The researchers study sample consisted of 240 patients with a schizophrenia spectrum disorder. They found that over 70% (172) of them were taking two or more psychiatric medications, and they analyzed the risks of interactions based on the specific drug combinations occurring in all of these individual cases. They found that 87.8% of the interaction risks were moderate, and approximately one quarter of the patients were using medications with a major risk of interactions.

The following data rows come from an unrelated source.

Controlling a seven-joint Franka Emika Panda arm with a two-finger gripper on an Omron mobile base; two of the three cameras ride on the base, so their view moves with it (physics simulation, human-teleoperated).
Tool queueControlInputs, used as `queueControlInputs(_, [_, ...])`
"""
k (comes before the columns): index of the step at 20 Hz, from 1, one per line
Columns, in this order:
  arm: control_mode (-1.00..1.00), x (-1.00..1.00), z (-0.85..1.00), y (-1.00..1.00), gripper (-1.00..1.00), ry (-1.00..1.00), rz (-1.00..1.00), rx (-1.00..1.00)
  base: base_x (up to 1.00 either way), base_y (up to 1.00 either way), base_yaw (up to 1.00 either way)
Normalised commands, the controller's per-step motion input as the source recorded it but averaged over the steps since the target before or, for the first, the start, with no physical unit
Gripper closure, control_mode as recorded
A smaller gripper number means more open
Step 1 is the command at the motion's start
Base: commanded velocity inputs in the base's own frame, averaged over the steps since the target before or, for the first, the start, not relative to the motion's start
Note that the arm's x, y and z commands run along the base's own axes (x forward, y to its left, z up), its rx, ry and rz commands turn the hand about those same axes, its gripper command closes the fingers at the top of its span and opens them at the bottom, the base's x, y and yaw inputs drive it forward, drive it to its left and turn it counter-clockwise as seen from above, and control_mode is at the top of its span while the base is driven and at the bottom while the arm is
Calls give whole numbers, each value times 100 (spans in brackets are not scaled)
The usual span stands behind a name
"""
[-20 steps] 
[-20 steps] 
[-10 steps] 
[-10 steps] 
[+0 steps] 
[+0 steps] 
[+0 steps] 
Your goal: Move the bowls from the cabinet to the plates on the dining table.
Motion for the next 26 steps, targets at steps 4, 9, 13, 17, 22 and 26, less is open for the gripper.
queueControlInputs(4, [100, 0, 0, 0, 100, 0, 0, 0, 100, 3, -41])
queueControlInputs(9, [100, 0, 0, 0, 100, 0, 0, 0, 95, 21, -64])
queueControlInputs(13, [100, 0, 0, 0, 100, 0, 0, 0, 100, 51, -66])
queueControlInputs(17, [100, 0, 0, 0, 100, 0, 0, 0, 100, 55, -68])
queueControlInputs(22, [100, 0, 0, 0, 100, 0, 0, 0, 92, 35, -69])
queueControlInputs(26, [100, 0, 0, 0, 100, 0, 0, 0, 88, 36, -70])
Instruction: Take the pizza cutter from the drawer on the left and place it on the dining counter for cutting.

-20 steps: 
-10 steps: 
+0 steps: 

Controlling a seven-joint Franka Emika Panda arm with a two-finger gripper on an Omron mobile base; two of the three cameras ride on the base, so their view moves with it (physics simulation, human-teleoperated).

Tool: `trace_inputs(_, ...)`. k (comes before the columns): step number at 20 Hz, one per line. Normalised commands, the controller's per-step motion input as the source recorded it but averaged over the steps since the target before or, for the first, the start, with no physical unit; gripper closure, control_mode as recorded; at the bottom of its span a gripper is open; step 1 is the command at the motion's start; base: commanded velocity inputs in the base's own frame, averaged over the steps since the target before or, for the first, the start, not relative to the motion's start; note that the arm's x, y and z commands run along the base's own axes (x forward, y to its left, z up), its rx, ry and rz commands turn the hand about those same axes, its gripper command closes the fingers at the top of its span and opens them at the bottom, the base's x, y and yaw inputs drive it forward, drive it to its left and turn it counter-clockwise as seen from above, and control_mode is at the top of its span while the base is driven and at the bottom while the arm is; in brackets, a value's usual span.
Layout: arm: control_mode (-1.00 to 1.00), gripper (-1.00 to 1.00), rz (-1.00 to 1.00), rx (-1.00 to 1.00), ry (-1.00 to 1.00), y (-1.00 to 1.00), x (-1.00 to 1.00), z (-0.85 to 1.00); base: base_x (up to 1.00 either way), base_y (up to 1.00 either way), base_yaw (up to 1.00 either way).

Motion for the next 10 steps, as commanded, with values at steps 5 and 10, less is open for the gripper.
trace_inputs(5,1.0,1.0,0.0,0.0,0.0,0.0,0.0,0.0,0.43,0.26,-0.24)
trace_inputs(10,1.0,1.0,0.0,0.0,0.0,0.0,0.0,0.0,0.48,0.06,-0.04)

The found that 38.6% of the patients were at moderate risk for increases in anticholinergic side effects, such as dry mouth, bowel obstruction, blurred vision, impaired concentration, attention deficit, and memory impairment. Nearly a quarter were at higher risk of central nervous system and respiratory depression. And nearly 60% were at higher risk of heart problems due to QT interval prolongation. Other cardiovascular, blood drug level and neurotoxicity risks were also identified.

“As far as we know, no study has been done to evaluate the drug–drug interactions that patients with schizophrenia spectrum diseases experience in daily clinical practice, in real life conditions,” wrote the researchers.

“The present study reports that an important percentage of patients are exposed to drug–drug interactions with ever-increasing use of multiple medications in the schizophrenia spectrum of diseases, and among these interactions, most major risks were cardiovascular risks, especially QT prolongation,” concluded the researchers. “Prospective studies with larger numbers of patients are needed in this area.”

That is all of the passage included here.